▶ **Task brief**:
In the data below, how many lines contain the string "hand"? Give only the figure.

▶ **Data extract**:
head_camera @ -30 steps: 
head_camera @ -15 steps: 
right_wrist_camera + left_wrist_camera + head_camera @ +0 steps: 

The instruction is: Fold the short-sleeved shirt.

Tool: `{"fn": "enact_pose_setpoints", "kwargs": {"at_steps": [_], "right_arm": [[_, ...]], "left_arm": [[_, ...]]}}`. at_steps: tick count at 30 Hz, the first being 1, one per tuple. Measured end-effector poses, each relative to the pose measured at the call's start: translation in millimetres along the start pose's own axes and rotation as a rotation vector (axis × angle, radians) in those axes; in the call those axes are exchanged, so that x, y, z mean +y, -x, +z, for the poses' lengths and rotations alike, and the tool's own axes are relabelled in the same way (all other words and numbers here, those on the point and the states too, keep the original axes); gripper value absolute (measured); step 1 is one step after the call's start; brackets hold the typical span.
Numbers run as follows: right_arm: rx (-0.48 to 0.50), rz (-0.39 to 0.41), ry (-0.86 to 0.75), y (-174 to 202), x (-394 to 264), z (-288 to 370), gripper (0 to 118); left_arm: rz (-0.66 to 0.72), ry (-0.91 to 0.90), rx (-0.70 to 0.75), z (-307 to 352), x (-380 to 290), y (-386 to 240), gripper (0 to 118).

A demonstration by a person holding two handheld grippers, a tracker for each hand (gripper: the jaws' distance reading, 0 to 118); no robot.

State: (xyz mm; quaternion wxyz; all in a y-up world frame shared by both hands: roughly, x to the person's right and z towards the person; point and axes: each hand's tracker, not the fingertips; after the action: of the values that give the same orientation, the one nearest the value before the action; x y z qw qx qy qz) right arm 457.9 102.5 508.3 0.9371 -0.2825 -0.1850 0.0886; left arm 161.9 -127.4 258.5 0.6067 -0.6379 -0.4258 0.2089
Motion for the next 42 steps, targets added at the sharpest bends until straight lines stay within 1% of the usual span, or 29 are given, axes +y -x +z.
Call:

▶ **Finished task**:
2